Rejection...just saying the word makes my stomach hurt. As an artist, I know all too well the sting of rejection. “Dear Deane, We are sorry to inform you...” No matter how eloquently a rejection letter is written, it still hurts. And I immediately shift into that “I am not good enough mode.”
Rejection is an unavoidable, universal experience. The key to it is how to react when it happens. For me, rejection can lead to a new path and be a bridge to a new direction. I won’t know until later if it’s the right path, but I am willing to find out. Rejection can open up unknown opportunities and also reinforce priorities. Because I am stubborn, I don’t like to learn new things or take an unexpected path. However, rejection can be a gift to learn more about myself and to figure out what’s most important. Life doesn’t always go my way, but it always goes some way. Just because the road diverged, doesn’t mean it ended. Dusting myself off and finding that resiliency is hard but it’s the only way I will grow and find my direction.
Rejection is really a rerouting. Rejection removes the roadblocks so I can find my true path. There is redemption in rejection because it forces me to redefine my authenticity. Although I feel abandoned and alone in the immediate aftermath of being told no, there is rejuvenation in rejection. There is a reason for rejection, but unfortunately my default setting seems to tell me it’s because I am not good enough. How self defeating. I am so quick to assume the worst in myself and to see rejection as a personal failure. From a negative perspective, rejection communicates that I am not wanted, that I don’t fit in, that I don’t belong. Rejection is hard enough and then I add my own self loathing to it to further punish myself.

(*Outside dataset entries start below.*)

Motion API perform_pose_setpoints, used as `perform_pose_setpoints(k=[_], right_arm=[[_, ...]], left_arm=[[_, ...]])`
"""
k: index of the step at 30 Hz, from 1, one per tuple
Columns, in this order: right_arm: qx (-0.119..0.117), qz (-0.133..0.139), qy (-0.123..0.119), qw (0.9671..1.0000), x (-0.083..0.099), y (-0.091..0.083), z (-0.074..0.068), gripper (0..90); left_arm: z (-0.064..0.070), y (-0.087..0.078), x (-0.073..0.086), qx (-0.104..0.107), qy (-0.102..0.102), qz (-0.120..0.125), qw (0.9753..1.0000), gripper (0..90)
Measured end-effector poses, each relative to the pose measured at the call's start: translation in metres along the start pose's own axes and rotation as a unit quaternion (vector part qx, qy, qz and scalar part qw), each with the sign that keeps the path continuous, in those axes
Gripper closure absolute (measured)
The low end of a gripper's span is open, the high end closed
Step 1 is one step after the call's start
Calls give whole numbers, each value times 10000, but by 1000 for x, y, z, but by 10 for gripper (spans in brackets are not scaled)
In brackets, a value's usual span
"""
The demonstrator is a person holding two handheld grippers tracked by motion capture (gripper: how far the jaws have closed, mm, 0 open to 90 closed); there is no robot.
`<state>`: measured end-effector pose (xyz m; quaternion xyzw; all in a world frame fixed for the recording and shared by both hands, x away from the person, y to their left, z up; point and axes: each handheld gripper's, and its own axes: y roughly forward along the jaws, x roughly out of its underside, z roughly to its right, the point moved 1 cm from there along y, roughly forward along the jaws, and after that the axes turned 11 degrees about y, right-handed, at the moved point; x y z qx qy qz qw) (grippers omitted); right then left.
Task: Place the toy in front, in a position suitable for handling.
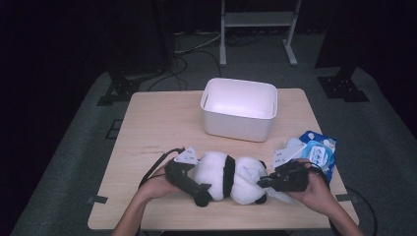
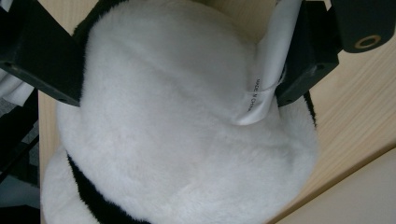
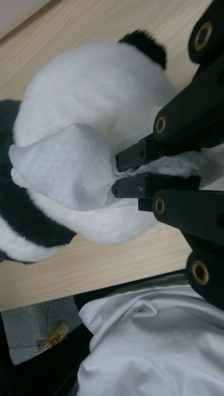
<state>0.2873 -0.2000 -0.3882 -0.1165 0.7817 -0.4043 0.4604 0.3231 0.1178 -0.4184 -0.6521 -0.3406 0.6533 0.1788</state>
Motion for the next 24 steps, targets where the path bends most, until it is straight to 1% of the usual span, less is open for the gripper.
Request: perform_pose_setpoints(k=[3, 6, 10, 14, 16, 17, 18, 20, 23, 24], right_arm=[[-77, -35, -72, 9999, -8, 5, -5, 861], [-105, -98, -178, 9997, -17, 11, -10, 861], [-154, -182, -360, 9991, -32, 19, -15, 861], [-211, -196, -502, 9983, -48, 28, -19, 861], [-225, -208, -526, 9981, -56, 31, -21, 861], [-225, -208, -526, 9981, -56, 31, -21, 861], [-226, -243, -551, 9979, -64, 36, -22, 861], [-208, -284, -625, 9974, -72, 40, -22, 861], [-184, -341, -627, 9973, -85, 46, -22, 861], [-184, -341, -627, 9973, -85, 46, -22, 861]], left_arm=[[0, 0, 0, 0, 3, 2, 10000, 86], [0, 0, 0, -13, -1, 4, 10000, 86], [1, 0, 0, -17, 8, 11, 10000, 86], [1, 0, 0, -10, 36, 3, 10000, 86], [1, 0, 0, -12, 31, 10, 10000, 86], [1, 0, 0, -10, 32, 11, 10000, 86], [1, 0, 0, -9, 45, 7, 10000, 86], [1, -1, 0, -11, 51, -5, 10000, 86], [2, -1, 0, -18, 62, 0, 10000, 86], [2, -1, 0, -18, 62, 0, 10000, 86]])
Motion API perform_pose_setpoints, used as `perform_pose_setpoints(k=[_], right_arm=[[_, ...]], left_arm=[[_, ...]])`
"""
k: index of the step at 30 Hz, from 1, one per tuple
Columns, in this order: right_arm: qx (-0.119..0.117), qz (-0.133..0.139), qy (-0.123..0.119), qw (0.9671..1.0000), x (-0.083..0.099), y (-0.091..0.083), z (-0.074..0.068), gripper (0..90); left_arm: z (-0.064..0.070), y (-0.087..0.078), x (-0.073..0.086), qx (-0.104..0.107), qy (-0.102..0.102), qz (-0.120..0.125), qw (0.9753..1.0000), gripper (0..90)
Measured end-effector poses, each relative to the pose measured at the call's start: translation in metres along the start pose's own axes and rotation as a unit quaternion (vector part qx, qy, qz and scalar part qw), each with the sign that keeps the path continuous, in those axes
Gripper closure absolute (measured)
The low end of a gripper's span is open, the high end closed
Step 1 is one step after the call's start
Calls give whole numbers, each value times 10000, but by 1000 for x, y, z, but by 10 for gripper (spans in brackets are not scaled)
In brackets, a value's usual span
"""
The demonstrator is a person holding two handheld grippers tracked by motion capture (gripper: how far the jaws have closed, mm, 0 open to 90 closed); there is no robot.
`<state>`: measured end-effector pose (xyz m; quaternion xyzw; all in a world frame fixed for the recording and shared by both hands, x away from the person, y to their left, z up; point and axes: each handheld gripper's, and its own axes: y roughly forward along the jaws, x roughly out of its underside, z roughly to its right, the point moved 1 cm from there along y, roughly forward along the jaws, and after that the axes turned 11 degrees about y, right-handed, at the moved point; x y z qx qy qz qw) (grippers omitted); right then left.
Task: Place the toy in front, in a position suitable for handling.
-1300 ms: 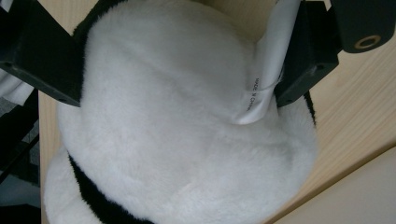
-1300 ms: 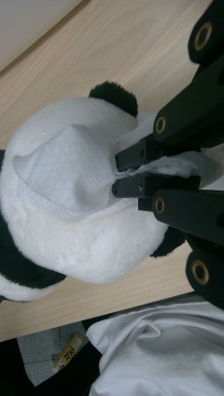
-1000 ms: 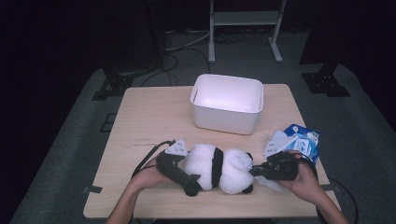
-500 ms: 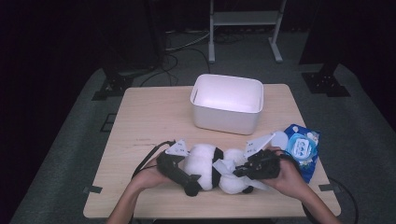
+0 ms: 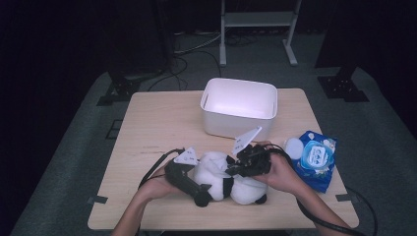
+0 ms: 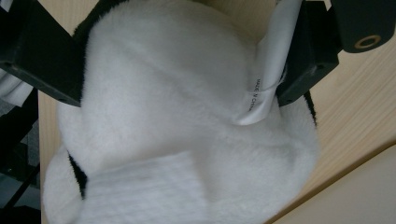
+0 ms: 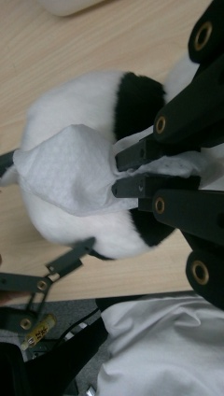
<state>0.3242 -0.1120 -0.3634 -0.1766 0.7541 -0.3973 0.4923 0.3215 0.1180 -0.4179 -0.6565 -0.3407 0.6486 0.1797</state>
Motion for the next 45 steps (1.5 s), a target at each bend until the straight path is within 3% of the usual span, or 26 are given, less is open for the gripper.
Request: perform_pose_setpoints(k=[7, 15, 23, 28, 32, 37, 38, 43, 45], right_arm=[[100, -136, -65, 9998, -28, 10, 11, 861], [51, -105, 124, 9999, -41, 21, 23, 861], [-5, -19, 82, 10000, -35, 21, 17, 861], [-61, 64, -59, 9999, -28, 18, 8, 861], [-72, 88, -195, 9997, -23, 16, -5, 861], [-133, 76, -244, 9996, -17, 14, -15, 861], [-123, 67, -254, 9996, -17, 13, -14, 861], [-102, 105, -192, 9997, -17, 8, -9, 861], [13, 69, -168, 9998, -16, 5, -4, 861]], left_arm=[[2, 0, 0, -52, 49, -6, 10000, 86], [2, -1, -1, -58, 23, -65, 10000, 86], [0, -5, -3, 116, -210, -139, 9996, 21], [0, -13, -9, 221, -374, 120, 9990, 20], [1, -16, -12, 288, -368, 188, 9987, 19], [5, -11, -14, 398, -322, 88, 9987, 5], [7, -8, -14, 388, -217, 9, 9990, 14], [7, -7, -13, 330, -179, -10, 9993, 62], [7, -7, -12, 319, -121, -26, 9994, 74]])
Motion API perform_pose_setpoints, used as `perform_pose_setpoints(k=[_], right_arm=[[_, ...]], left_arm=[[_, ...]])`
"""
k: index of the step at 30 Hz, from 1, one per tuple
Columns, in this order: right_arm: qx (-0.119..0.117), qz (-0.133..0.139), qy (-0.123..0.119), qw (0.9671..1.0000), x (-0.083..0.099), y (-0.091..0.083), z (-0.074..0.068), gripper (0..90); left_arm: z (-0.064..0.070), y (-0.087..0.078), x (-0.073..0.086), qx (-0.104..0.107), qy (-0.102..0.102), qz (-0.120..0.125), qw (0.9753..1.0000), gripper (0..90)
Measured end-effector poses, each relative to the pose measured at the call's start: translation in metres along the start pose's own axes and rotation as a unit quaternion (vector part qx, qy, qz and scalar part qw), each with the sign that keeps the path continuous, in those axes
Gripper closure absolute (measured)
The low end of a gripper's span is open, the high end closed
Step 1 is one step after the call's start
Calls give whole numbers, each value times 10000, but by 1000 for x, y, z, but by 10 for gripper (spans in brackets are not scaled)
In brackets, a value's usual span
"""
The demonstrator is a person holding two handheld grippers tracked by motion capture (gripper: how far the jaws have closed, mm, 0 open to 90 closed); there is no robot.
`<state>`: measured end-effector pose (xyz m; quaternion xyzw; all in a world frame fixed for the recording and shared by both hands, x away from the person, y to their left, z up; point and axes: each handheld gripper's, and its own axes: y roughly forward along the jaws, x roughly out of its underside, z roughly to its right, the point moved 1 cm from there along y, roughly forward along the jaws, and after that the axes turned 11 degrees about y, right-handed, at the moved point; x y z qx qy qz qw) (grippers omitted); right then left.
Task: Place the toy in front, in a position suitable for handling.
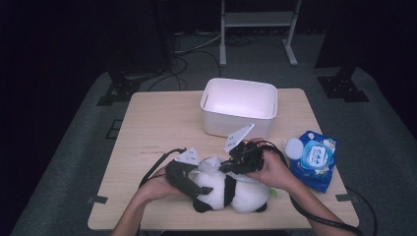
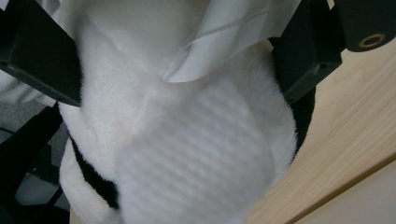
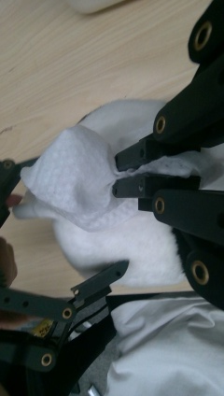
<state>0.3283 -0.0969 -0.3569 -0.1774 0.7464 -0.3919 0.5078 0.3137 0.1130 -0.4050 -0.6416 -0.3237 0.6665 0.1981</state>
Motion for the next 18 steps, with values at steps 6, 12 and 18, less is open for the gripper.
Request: perform_pose_setpoints(k=[6, 12, 18], right_arm=[[158, -92, 244, 9995, 10, -6, 13, 860], [-10, -60, 491, 9988, 27, -7, 22, 860], [-82, 0, 457, 9989, 29, -6, 20, 861]], left_arm=[[4, 0, -2, -62, 199, -35, 9998, 90], [4, 0, -5, -13, 108, -36, 9999, 38], [-4, 3, -10, 174, -295, 25, 9994, 0]])
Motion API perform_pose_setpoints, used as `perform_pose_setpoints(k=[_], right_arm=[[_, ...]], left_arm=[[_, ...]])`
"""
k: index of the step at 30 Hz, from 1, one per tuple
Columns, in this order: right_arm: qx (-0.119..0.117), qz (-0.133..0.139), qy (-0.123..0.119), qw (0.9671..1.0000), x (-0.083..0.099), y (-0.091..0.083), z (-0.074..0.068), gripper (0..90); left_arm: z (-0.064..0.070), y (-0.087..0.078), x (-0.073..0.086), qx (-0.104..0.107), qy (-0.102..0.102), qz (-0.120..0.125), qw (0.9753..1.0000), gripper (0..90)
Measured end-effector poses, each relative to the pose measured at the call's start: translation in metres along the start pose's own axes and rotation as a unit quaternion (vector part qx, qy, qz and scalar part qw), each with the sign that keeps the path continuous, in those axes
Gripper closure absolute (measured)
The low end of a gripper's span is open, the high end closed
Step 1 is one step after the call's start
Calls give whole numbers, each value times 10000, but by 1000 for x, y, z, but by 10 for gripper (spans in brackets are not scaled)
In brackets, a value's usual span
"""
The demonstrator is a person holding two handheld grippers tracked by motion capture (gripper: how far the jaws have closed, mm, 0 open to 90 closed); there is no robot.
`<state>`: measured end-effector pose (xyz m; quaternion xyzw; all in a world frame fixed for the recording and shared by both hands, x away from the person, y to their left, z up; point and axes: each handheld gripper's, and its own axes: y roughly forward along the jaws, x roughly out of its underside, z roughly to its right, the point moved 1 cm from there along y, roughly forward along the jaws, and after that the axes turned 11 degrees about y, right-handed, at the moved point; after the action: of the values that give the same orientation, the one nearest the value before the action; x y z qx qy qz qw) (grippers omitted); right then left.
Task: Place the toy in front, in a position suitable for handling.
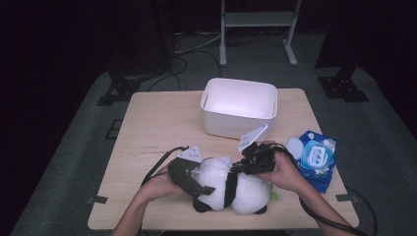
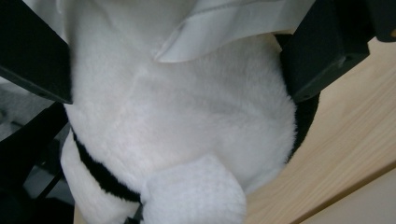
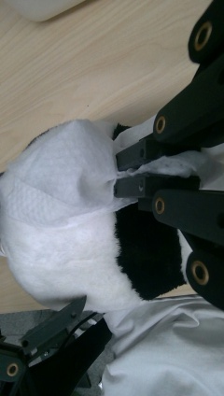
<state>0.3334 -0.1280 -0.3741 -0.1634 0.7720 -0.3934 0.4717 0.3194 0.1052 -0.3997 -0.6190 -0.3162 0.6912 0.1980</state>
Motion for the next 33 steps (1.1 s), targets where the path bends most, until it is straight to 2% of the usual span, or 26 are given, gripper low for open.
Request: perform_pose_setpoints(k=[1, 2, 3, 5, 6, 8, 11, 13, 15, 17, 22, 23, 24, 25, 26, 27, 28, 30, 31, 33], right_arm=[[-18, -3, -1, 10000, 0, 0, 1, 861], [-34, 4, 2, 10000, 1, 0, 1, 861], [-48, -4, 17, 10000, 1, 1, 0, 861], [-70, -20, 31, 10000, 1, 2, -1, 862], [-70, -20, 31, 10000, 1, 2, -1, 862], [-110, -57, 23, 9999, 2, 3, -2, 862], [-125, -60, 34, 9999, 3, 3, -1, 862], [-105, -76, 48, 9999, 4, 4, 0, 862], [-97, -56, 114, 9999, 5, 4, 3, 861], [-112, -49, 152, 9998, 4, 3, 7, 861], [-31, -31, 241, 9997, 3, 2, 14, 861], [5, -2, 302, 9995, 0, 1, 19, 861], [5, -2, 302, 9995, 0, 1, 19, 861], [85, 11, 346, 9994, -2, 0, 24, 861], [109, 35, 401, 9991, -4, -1, 27, 861], [136, 50, 428, 9990, -5, -1, 31, 862], [136, 50, 428, 9990, -5, -1, 31, 862], [149, 109, 567, 9982, -9, -2, 41, 862], [166, 131, 589, 9980, -11, -1, 44, 863], [113, 212, 621, 9978, -16, 0, 48, 863]], left_arm=[[-2, 1, -1, 47, -91, 51, 9999, 0], [-2, 1, -1, 47, -91, 51, 9999, 0], [-7, 3, -2, 139, -239, 64, 9996, 0], [-11, 6, -5, 220, -312, -1, 9993, 0], [-11, 6, -5, 220, -312, -1, 9993, 0], [-13, 11, -8, 324, -284, -174, 9989, 0], [-14, 14, -9, 365, -245, -244, 9987, 0], [-15, 14, -9, 352, -232, -235, 9988, 92], [-16, 12, -9, 272, -198, -182, 9993, 219], [-17, 12, -10, 177, -115, -130, 9997, 289], [-20, 15, -15, -28, 29, -146, 9999, 322], [-22, 18, -20, -204, 116, -170, 9996, 323], [-22, 18, -20, -204, 116, -170, 9996, 323], [-25, 22, -24, -421, 207, -197, 9987, 325], [-25, 22, -24, -421, 207, -197, 9987, 327], [-28, 24, -29, -609, 332, -259, 9973, 330], [-28, 24, -29, -609, 332, -259, 9973, 333], [-33, 25, -33, -751, 389, -328, 9959, 336], [-38, 26, -36, -899, 428, -395, 9942, 340], [-43, 25, -38, -1059, 471, -447, 9923, 345]])
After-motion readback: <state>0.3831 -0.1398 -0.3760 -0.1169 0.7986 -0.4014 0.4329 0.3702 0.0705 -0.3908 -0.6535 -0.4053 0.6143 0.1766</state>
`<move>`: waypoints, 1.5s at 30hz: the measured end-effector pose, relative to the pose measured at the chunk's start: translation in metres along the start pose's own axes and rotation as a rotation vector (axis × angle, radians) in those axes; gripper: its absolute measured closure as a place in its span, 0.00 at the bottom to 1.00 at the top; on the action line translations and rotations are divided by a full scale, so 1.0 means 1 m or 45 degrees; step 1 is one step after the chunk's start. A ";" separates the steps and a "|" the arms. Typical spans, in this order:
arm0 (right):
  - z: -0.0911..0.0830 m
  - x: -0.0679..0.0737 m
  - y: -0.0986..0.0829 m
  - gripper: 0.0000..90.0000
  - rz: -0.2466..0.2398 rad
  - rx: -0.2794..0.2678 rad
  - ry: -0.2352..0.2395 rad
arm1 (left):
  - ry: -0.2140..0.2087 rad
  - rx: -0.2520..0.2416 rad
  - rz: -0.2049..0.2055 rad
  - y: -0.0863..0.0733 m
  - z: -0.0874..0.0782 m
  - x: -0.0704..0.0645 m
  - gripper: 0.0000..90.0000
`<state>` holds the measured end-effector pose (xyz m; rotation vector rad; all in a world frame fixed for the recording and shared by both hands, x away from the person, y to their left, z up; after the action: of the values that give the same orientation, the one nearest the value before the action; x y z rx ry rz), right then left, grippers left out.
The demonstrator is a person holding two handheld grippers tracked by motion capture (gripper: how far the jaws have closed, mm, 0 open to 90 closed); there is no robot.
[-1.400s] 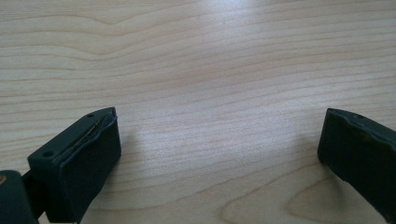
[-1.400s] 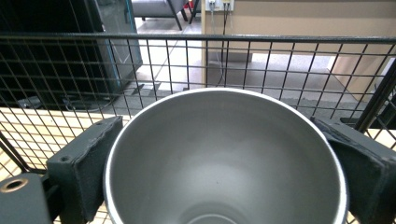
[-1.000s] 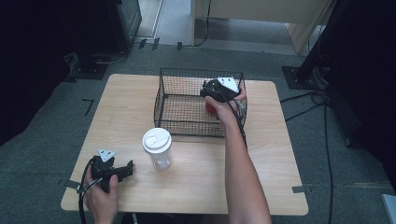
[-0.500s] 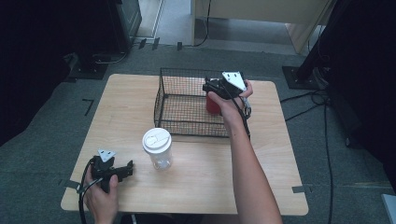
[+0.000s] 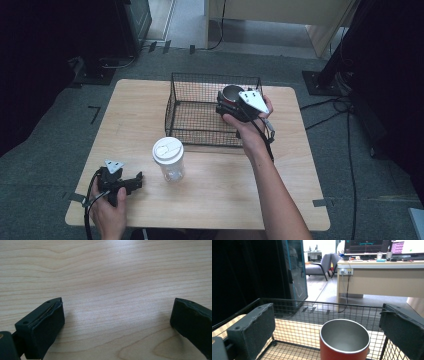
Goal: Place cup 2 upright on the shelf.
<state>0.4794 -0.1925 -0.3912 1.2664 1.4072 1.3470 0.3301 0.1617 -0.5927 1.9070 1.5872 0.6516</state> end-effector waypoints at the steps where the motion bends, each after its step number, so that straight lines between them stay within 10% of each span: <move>1: -0.003 0.003 0.000 0.01 0.000 0.000 0.010 | 0.000 0.000 0.000 0.000 0.000 0.000 0.00; 45: -0.098 0.053 -0.057 0.01 -0.062 0.020 0.147 | 0.000 0.004 0.004 0.000 0.000 0.000 0.00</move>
<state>0.3665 -0.1560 -0.4313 1.1729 1.5208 1.3975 0.3299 0.1620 -0.5927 1.9123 1.5863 0.6507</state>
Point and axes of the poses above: each handheld gripper's, and its own axes: z roughly forward along the jaws, y roughly out of its top, x roughly to its left, the point moved 10 cm from there along z, roughly forward along the jaws
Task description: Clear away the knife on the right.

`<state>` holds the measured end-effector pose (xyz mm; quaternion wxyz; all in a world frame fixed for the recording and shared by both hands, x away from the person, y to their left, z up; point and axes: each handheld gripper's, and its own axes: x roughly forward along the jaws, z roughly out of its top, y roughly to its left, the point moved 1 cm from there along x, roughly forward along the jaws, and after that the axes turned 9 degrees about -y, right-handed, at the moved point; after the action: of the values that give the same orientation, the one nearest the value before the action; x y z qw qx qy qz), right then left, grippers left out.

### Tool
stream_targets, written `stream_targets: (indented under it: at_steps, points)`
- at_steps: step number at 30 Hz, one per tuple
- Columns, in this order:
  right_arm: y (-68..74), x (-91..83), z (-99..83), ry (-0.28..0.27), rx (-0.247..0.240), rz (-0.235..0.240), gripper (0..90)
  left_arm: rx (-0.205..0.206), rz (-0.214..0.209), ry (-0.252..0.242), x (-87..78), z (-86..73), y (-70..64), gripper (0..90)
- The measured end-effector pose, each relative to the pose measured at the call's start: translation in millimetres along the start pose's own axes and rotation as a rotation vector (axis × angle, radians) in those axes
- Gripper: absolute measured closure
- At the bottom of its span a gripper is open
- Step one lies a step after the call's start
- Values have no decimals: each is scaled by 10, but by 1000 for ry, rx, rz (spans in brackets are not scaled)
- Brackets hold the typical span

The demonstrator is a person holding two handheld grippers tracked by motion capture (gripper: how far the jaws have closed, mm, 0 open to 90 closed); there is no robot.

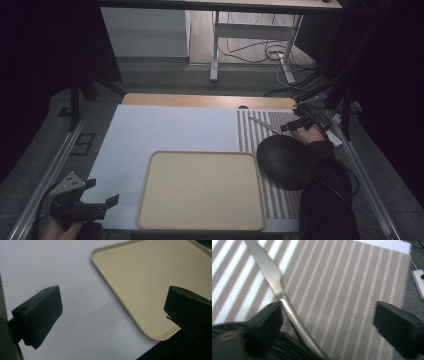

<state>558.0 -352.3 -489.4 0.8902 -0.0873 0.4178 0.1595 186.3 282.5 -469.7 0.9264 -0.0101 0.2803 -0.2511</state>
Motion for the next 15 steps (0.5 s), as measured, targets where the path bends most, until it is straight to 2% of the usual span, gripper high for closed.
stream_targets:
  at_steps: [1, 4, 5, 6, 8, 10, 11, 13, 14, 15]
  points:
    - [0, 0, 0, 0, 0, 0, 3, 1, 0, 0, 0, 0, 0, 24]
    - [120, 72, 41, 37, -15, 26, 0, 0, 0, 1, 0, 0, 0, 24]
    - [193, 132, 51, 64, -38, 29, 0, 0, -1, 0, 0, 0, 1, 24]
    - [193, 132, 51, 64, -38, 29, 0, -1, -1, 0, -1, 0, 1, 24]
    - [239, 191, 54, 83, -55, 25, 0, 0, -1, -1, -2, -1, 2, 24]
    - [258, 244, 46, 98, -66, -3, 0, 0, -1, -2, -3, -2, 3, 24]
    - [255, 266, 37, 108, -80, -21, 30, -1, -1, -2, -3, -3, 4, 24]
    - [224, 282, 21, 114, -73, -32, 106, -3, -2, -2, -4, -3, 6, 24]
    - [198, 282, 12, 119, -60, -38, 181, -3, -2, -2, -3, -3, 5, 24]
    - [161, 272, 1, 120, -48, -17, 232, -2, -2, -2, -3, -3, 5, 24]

From a positive perspective, rejection leaves an emotional wound, but it doesn’t have to be a permanent one. Rejection means a risk was taken and that I had the courage to put myself out there. I have to keep in mind it’s a redirect, not a roadblock. It causes me to reevaluate my goals and desires. It shouldn’t restrict me, rather it should refocus me. It should motivate me to reformulate what I really want and cause me to reaffirm that desire. Rejection can encourage me to be resourceful as I reorganize and rediscover why I wanted something in the first place. It forces me to reintroduce myself to my big picture goal and intensify my resolve for getting there. There are rewards from rejection “rebound.” Instead of reducing me, it can invite me to redetermine what I really want and why. And along the way, I may rediscover some wonderful things about myself and re-emerge a stronger, more determined person. Rejection forces me to know my own truths and reaffirm that I am a resourceful, creative person who will find a way to reach her goals. I should not let rejection have the final word and be the reason I quit. I should let it be a renegotiation tool to reach my goal.
My inner critic will often add a dose of anxiety and fear to the mix. But fear is a good thing when seen through a positive lens. It means I am moving in the right direction. Growth requires a little fear and uncertainty. This mess of emotions and self doubt can become my message. Emotions are there as a result of an experience, meaning I showed up for something and I took a risk. And these emotions can be a call to action.
As I continue along my path as an artist, I realize I will have to keep taking risks and facing uncertainties. It can be uncomfortable, but can also be full of new possibilities and unknown opportunities. Taking chances means I am taking action and not surrendering to my fears and self doubts. Rejection can actually be the means to finding a greater purpose! So if I can resolve myself to keeping the big picture in mind, I will view rejection as a resourceful accessory to discovering my true path and not let it distract me from my genuine mission.